-- Activity --
Exactly reproduce each line of the listing that follows.

_ _ _ _ _ _ _

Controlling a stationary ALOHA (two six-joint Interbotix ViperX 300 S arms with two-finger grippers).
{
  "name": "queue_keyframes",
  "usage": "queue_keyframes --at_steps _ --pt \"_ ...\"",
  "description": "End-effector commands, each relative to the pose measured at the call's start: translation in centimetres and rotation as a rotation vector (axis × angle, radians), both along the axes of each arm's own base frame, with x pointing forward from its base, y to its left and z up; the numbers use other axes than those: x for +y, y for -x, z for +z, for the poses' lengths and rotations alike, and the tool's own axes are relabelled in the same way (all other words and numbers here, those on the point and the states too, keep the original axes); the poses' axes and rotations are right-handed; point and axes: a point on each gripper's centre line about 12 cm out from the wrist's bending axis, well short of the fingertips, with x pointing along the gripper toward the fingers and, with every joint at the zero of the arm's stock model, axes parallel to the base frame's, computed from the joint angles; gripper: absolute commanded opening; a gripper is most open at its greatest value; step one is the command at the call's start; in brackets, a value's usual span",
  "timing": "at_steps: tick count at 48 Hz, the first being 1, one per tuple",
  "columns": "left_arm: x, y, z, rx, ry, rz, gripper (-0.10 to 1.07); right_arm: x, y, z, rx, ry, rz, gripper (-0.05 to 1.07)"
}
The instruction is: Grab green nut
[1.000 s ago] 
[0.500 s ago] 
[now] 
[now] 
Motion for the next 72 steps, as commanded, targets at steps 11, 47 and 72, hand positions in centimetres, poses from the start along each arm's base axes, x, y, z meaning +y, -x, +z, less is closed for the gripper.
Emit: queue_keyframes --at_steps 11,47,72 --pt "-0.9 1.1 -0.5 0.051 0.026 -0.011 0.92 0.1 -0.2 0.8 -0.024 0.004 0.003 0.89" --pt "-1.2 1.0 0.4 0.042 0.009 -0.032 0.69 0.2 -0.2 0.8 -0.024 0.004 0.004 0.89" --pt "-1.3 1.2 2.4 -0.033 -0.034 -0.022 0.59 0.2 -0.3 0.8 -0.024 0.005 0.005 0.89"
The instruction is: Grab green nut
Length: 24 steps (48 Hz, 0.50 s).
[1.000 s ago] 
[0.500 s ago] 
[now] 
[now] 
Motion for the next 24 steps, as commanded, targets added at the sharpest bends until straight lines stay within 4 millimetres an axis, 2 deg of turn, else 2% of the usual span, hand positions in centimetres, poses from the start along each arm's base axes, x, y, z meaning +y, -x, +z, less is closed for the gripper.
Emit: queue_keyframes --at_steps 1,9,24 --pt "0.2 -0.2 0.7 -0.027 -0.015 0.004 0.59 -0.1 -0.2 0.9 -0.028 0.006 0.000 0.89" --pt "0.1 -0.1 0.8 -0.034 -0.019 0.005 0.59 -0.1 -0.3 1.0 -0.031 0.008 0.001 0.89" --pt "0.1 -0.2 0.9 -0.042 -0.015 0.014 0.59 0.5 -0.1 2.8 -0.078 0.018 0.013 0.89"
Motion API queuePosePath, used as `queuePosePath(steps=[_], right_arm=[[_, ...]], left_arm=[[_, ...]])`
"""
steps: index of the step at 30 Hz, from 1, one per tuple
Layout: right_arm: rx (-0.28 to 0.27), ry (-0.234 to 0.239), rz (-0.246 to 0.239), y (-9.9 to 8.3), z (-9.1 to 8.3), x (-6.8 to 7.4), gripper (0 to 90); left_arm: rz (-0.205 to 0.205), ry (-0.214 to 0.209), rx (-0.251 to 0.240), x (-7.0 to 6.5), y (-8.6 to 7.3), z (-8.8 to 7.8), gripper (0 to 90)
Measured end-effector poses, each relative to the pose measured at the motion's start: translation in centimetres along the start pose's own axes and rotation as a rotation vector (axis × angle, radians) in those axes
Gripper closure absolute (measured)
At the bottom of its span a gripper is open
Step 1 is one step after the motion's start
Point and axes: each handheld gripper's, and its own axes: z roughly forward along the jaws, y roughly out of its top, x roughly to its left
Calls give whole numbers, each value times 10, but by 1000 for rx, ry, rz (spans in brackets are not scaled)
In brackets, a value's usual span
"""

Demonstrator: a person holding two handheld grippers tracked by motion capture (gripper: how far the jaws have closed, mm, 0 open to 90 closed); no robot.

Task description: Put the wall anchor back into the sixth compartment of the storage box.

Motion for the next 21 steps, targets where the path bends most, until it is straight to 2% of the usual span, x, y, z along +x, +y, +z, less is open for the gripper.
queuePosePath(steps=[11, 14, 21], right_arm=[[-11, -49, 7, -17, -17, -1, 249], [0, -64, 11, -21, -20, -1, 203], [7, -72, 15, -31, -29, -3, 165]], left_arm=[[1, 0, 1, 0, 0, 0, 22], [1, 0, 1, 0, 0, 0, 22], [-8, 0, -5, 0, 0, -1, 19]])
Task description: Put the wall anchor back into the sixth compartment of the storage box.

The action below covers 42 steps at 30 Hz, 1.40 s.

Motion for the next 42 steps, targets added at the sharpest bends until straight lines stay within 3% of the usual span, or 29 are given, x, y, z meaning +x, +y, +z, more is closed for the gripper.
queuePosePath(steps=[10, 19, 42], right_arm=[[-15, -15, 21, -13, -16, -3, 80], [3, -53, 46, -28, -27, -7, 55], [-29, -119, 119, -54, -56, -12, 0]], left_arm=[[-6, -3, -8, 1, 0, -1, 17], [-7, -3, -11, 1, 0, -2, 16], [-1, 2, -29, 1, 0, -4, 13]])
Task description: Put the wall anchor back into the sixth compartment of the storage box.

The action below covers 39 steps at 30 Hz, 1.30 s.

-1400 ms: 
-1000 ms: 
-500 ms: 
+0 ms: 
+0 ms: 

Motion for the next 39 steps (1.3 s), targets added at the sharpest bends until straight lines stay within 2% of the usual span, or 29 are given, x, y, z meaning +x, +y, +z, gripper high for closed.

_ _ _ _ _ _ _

-- Answer to this problem --
Controlling a stationary ALOHA (two six-joint Interbotix ViperX 300 S arms with two-finger grippers).
{
  "name": "queue_keyframes",
  "usage": "queue_keyframes --at_steps _ --pt \"_ ...\"",
  "description": "End-effector commands, each relative to the pose measured at the call's start: translation in centimetres and rotation as a rotation vector (axis × angle, radians), both along the axes of each arm's own base frame, with x pointing forward from its base, y to its left and z up; the numbers use other axes than those: x for +y, y for -x, z for +z, for the poses' lengths and rotations alike, and the tool's own axes are relabelled in the same way (all other words and numbers here, those on the point and the states too, keep the original axes); the poses' axes and rotations are right-handed; point and axes: a point on each gripper's centre line about 12 cm out from the wrist's bending axis, well short of the fingertips, with x pointing along the gripper toward the fingers and, with every joint at the zero of the arm's stock model, axes parallel to the base frame's, computed from the joint angles; gripper: absolute commanded opening; a gripper is most open at its greatest value; step one is the command at the call's start; in brackets, a value's usual span",
  "timing": "at_steps: tick count at 48 Hz, the first being 1, one per tuple",
  "columns": "left_arm: x, y, z, rx, ry, rz, gripper (-0.10 to 1.07); right_arm: x, y, z, rx, ry, rz, gripper (-0.05 to 1.07)"
}
The instruction is: Grab green nut
[1.000 s ago] 
[0.500 s ago] 
[now] 
[now] 
Motion for the next 72 steps, as commanded, targets at steps 11, 47 and 72, hand positions in centimetres, poses from the start along each arm's base axes, x, y, z meaning +y, -x, +z, less is closed for the gripper.
Emit: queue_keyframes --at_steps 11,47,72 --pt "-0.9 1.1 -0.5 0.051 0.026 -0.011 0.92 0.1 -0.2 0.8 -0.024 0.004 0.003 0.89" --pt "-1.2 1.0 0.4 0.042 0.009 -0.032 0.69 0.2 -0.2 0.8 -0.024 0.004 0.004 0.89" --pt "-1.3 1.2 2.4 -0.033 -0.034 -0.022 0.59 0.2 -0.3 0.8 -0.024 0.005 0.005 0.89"
The instruction is: Grab green nut
Length: 24 steps (48 Hz, 0.50 s).
[1.000 s ago] 
[0.500 s ago] 
[now] 
[now] 
Motion for the next 24 steps, as commanded, targets added at the sharpest bends until straight lines stay within 4 millimetres an axis, 2 deg of turn, else 2% of the usual span, hand positions in centimetres, poses from the start along each arm's base axes, x, y, z meaning +y, -x, +z, less is closed for the gripper.
Emit: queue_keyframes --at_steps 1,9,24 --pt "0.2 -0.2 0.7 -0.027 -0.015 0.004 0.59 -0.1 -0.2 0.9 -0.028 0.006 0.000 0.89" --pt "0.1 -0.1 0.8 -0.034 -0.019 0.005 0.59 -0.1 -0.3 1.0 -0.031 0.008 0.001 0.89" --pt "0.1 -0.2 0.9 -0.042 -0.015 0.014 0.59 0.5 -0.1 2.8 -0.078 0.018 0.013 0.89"
Motion API queuePosePath, used as `queuePosePath(steps=[_], right_arm=[[_, ...]], left_arm=[[_, ...]])`
"""
steps: index of the step at 30 Hz, from 1, one per tuple
Layout: right_arm: rx (-0.28 to 0.27), ry (-0.234 to 0.239), rz (-0.246 to 0.239), y (-9.9 to 8.3), z (-9.1 to 8.3), x (-6.8 to 7.4), gripper (0 to 90); left_arm: rz (-0.205 to 0.205), ry (-0.214 to 0.209), rx (-0.251 to 0.240), x (-7.0 to 6.5), y (-8.6 to 7.3), z (-8.8 to 7.8), gripper (0 to 90)
Measured end-effector poses, each relative to the pose measured at the motion's start: translation in centimetres along the start pose's own axes and rotation as a rotation vector (axis × angle, radians) in those axes
Gripper closure absolute (measured)
At the bottom of its span a gripper is open
Step 1 is one step after the motion's start
Point and axes: each handheld gripper's, and its own axes: z roughly forward along the jaws, y roughly out of its top, x roughly to its left
Calls give whole numbers, each value times 10, but by 1000 for rx, ry, rz (spans in brackets are not scaled)
In brackets, a value's usual span
"""

Demonstrator: a person holding two handheld grippers tracked by motion capture (gripper: how far the jaws have closed, mm, 0 open to 90 closed); no robot.

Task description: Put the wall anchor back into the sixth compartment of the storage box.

Motion for the next 21 steps, targets where the path bends most, until it is straight to 2% of the usual span, x, y, z along +x, +y, +z, less is open for the gripper.
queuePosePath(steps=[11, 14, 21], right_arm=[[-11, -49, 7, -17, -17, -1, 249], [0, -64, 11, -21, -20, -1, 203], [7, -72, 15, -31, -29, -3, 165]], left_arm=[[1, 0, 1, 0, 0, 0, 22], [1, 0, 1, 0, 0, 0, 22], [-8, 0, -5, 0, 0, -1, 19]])
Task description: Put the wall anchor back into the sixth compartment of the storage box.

The action below covers 42 steps at 30 Hz, 1.40 s.

Motion for the next 42 steps, targets added at the sharpest bends until straight lines stay within 3% of the usual span, or 29 are given, x, y, z meaning +x, +y, +z, more is closed for the gripper.
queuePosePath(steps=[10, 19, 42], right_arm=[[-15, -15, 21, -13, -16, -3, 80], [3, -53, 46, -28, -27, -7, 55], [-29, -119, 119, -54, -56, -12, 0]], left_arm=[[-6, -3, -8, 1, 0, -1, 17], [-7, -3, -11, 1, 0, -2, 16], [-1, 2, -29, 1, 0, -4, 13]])
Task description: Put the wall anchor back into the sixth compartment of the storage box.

The action below covers 39 steps at 30 Hz, 1.30 s.

-1400 ms: 
-1000 ms: 
-500 ms: 
+0 ms: 
+0 ms: 

Motion for the next 39 steps (1.3 s), targets added at the sharpest bends until straight lines stay within 2% of the usual span, or 29 are given, x, y, z meaning +x, +y, +z, gripper high for closed.

This response is complete, and nothing else is pending.